▶ **What the task requires**
Print the first line of the records below and every line after it, up to and including the line with "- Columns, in". Print nothing else.

(Supplied material Opens)

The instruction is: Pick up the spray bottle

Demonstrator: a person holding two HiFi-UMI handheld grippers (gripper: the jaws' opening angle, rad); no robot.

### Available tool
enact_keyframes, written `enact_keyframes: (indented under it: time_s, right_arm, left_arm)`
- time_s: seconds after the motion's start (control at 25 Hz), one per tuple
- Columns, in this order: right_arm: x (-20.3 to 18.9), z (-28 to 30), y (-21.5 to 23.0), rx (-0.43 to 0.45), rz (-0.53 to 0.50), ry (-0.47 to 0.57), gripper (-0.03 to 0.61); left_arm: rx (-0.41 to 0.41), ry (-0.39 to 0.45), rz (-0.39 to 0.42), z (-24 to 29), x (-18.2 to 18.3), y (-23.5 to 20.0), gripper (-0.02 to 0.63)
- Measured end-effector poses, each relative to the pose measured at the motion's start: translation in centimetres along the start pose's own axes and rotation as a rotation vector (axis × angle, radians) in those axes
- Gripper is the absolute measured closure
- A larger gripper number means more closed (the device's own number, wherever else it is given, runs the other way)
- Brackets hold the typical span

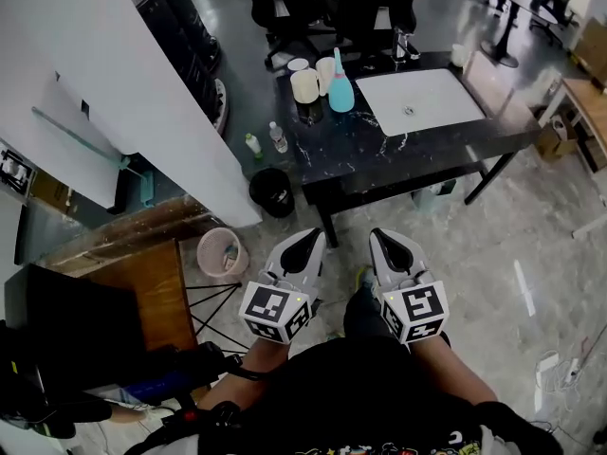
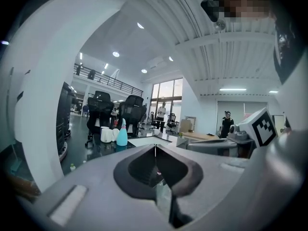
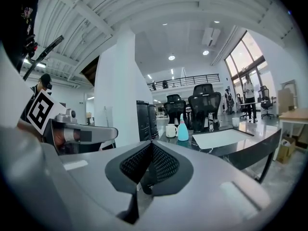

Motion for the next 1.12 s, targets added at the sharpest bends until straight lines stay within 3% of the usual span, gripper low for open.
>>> enact_keyframes:
  time_s: [0.32,0.6,0.84,1.12]
  right_arm:
    - [4.0,12.7,9.0,0.049,0.014,-0.007,0.555]
    - [5.8,21.1,11.7,0.071,0.007,-0.051,0.554]
    - [6.7,28.4,13.7,-0.019,-0.012,0.006,0.554]
    - [8.1,36.0,15.9,-0.165,0.007,0.053,0.491]
  left_arm:
    - [0.03,-0.01,0.045,13.3,2.2,-7.4,0.609]
    - [0.083,-0.046,0.009,18.3,2.4,-12.4,0.609]
    - [0.051,-0.054,-0.013,21.3,1.3,-17.2,0.609]
    - [-0.006,-0.089,-0.004,23.2,0.9,-22.0,0.609]
Point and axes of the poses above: the fingertips, and each gripper's own axes: z forward along the fingers, y to its right, x out of its top, the point moved 3 cm from there along -z, backward along the fingers, and after that the axes turned 10 degrees about z, right-handed, at the moved point
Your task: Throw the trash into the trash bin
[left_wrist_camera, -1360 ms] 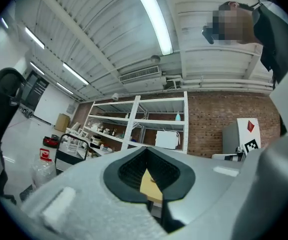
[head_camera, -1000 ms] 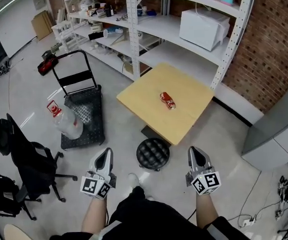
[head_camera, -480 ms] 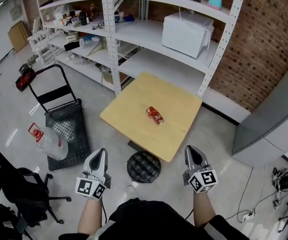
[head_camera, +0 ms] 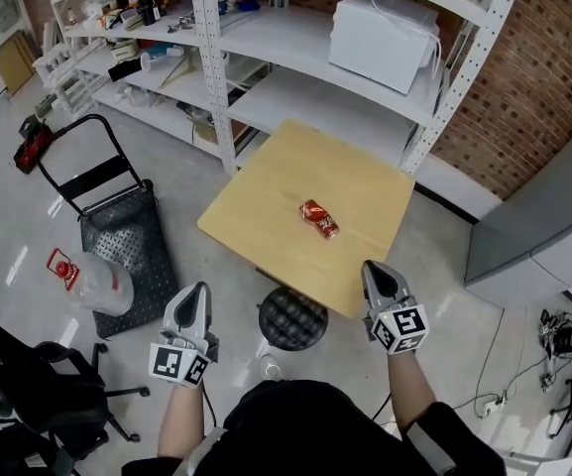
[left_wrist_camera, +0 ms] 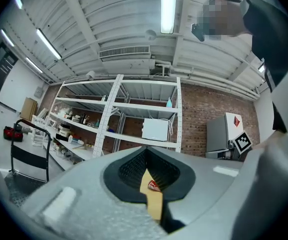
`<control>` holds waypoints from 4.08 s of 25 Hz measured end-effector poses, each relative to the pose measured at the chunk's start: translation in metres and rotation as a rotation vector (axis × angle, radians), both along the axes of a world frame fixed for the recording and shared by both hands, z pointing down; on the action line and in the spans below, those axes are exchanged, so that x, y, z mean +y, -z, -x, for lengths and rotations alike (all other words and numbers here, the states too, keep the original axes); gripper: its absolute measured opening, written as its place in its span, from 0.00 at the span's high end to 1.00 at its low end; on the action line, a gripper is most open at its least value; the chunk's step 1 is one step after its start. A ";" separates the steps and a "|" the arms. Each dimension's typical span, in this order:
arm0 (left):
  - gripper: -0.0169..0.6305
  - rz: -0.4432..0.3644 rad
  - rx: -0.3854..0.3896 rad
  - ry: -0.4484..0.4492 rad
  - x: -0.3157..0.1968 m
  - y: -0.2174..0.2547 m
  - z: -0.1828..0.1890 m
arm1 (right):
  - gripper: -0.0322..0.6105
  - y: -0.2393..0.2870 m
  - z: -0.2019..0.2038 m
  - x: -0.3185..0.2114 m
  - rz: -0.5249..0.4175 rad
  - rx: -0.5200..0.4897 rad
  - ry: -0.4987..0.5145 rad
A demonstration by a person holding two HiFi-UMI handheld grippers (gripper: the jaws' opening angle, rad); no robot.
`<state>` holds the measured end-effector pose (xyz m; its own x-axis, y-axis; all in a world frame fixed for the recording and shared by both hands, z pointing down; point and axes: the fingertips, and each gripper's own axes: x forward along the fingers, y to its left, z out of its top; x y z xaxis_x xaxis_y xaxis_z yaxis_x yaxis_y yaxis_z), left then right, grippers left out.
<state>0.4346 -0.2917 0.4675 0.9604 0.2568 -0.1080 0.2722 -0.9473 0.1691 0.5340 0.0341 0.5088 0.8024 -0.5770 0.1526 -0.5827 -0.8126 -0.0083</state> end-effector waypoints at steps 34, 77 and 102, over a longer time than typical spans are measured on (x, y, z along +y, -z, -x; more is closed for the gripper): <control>0.97 0.003 -0.284 0.274 0.059 -0.088 -0.079 | 0.33 -0.266 -0.188 -0.064 0.461 -0.542 0.218; 0.97 -0.030 -0.101 0.733 0.073 -0.022 0.079 | 0.47 -0.129 -0.087 -0.162 0.418 -0.285 0.789; 0.97 -0.034 -0.048 1.458 0.131 -0.012 0.562 | 0.47 -0.081 0.400 -0.261 0.473 -0.050 1.571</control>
<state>-0.1271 -0.1603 0.4798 0.3682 -0.9260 -0.0832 -0.9184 -0.3762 0.1228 0.1336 -0.2265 0.5901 -0.5011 -0.6699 0.5479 -0.7966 0.6045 0.0106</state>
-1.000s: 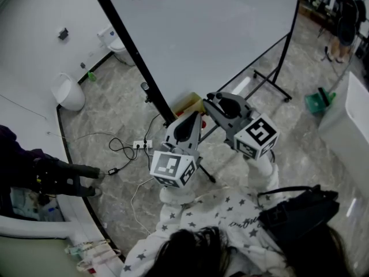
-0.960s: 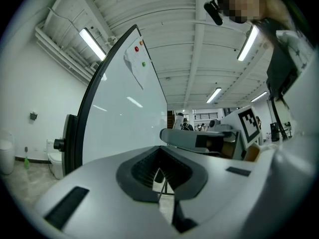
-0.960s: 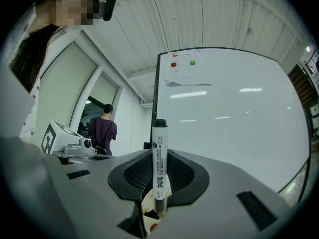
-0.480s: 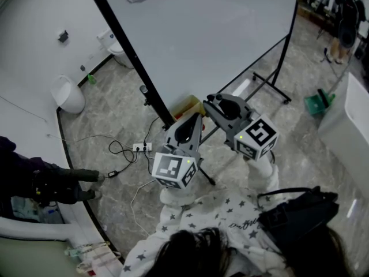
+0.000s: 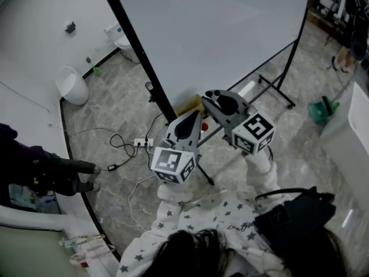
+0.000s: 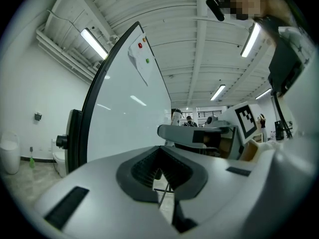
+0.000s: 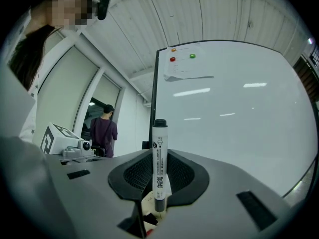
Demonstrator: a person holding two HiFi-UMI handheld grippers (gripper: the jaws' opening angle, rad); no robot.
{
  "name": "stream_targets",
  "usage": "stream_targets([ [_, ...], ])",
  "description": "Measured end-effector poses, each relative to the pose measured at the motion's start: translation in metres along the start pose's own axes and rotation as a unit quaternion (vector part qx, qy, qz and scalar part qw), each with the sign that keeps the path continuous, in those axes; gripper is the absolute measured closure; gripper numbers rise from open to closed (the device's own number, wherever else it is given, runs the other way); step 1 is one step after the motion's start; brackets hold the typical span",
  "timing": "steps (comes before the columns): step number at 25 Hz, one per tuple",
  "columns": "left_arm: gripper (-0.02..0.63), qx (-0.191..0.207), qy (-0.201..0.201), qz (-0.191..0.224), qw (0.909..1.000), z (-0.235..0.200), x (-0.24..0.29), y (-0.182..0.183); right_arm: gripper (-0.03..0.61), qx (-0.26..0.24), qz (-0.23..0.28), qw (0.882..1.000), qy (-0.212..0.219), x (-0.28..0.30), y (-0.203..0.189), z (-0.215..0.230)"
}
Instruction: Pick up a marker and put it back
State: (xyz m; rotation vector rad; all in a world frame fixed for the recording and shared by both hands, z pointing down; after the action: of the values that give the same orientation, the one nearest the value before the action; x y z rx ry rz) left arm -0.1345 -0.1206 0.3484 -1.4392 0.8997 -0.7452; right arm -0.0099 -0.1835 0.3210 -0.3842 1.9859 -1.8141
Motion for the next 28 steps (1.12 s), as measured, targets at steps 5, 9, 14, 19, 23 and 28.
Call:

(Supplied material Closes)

▶ **Problem solution**
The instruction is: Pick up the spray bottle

Demonstrator: a person holding two HiFi-UMI handheld grippers (gripper: the jaws' opening angle, rad); no robot.

### Available tool
enact_keyframes, written `enact_keyframes: (indented under it: time_s, right_arm, left_arm)`
- time_s: seconds after the motion's start (control at 25 Hz), one per tuple
- Columns, in this order: right_arm: x (-20.3 to 18.9), z (-28 to 30), y (-21.5 to 23.0), rx (-0.43 to 0.45), rz (-0.53 to 0.50), ry (-0.47 to 0.57), gripper (-0.03 to 0.61); left_arm: rx (-0.41 to 0.41), ry (-0.39 to 0.45), rz (-0.39 to 0.42), z (-24 to 29), x (-18.2 to 18.3), y (-23.5 to 20.0), gripper (-0.02 to 0.63)

No further output is needed for the exercise.